Lizard Squad’s DDoS website hacked, unencrypted customer database stolen

The hacker group that calls itself the “Lizard Squad” has received another serious blow: LizardStresser(dot)su, the website where customers go to rent their DDoS service powered by a botnet of mostly home routers, has been hacked by and its customer database stolen by an unknown attacker.

Brian Krebs managed to get his hands on the database, which revealed that the Lizard Squad didn’t think about keeping that information secure. Usernames and passwords used by the 14,241 registered users were stored in plain text, and could lead law enforcement to their real-world identities.

The database also shows that the Squad has collected over $11,000 in bitcoins from the several hundred users who actually rented the botnet and pointed it towards a wide variety of websites.

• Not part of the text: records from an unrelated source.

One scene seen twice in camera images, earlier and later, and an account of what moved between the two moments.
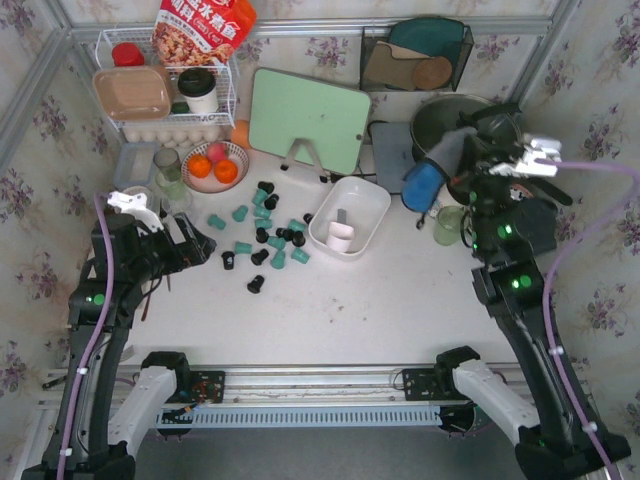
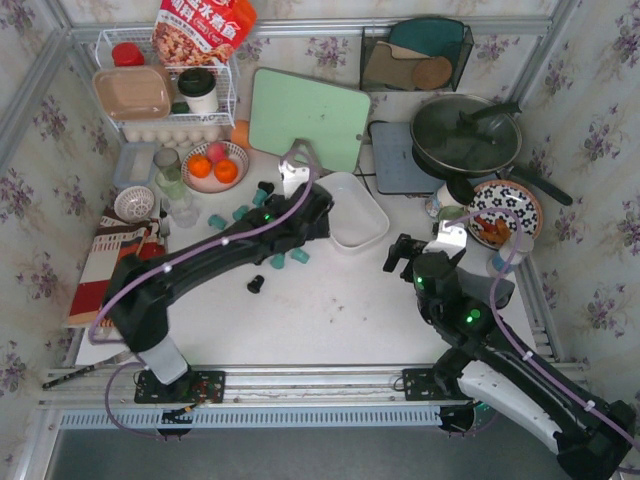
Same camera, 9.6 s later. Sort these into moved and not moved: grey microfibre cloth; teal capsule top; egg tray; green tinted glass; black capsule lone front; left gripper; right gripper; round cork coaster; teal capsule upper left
Moved: right gripper; left gripper; grey microfibre cloth
Not moved: teal capsule upper left; green tinted glass; teal capsule top; round cork coaster; egg tray; black capsule lone front
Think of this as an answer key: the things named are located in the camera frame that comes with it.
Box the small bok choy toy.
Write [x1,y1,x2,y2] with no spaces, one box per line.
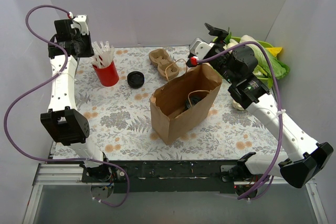
[232,100,245,111]

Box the brown pulp cup carrier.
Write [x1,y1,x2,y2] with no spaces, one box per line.
[149,49,180,81]

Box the brown paper bag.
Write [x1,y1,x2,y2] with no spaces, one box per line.
[150,63,222,145]

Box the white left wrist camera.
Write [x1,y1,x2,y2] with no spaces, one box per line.
[68,12,90,35]

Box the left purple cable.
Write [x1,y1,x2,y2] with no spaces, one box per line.
[3,4,131,208]

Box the black plastic cup lids stack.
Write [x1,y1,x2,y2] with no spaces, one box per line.
[127,71,145,89]

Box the red plastic straw cup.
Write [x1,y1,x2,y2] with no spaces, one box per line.
[92,62,119,87]

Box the white wrapped straws bundle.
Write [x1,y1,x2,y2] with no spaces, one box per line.
[91,41,115,69]

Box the floral patterned table mat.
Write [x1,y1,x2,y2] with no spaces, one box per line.
[52,46,294,161]

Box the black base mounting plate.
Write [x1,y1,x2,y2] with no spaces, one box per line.
[81,159,254,194]

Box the green vegetable tray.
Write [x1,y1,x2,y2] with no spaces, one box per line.
[231,35,287,88]

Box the white radish toy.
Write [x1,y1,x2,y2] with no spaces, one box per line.
[226,39,239,49]

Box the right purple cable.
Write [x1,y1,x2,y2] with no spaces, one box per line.
[186,41,284,200]

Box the aluminium frame rail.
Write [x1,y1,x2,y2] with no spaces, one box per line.
[24,164,328,223]

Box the yellow pepper toy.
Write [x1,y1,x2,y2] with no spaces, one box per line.
[266,47,282,58]

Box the purple cable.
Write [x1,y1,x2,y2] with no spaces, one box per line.
[186,41,284,200]
[3,4,131,208]

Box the black takeout coffee cup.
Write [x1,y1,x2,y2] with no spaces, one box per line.
[185,95,203,110]

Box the napa cabbage toy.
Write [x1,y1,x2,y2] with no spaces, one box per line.
[239,34,291,80]

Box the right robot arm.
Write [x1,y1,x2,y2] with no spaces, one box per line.
[190,23,333,188]

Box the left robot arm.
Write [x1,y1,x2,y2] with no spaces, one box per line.
[40,15,112,182]

The group has received much public attention as well as that of law enforcement in the wake of their DDoS attack that successfully kept the Sony Playstation and Microsoft Xbox networks down for several days over Christmas. These attacks were made to serve as an adverisement for the Lizard Stresser service.

Since then, UK and Finnish law enforcement agencies have rounded up three alleged Lizard Squad members: two in the UK and one in Finland. One of the UK-based ones has been arrested on Friday, and is also accused of having been involved in several swatting attacks and bomb threats aimed at US-based educational institutions.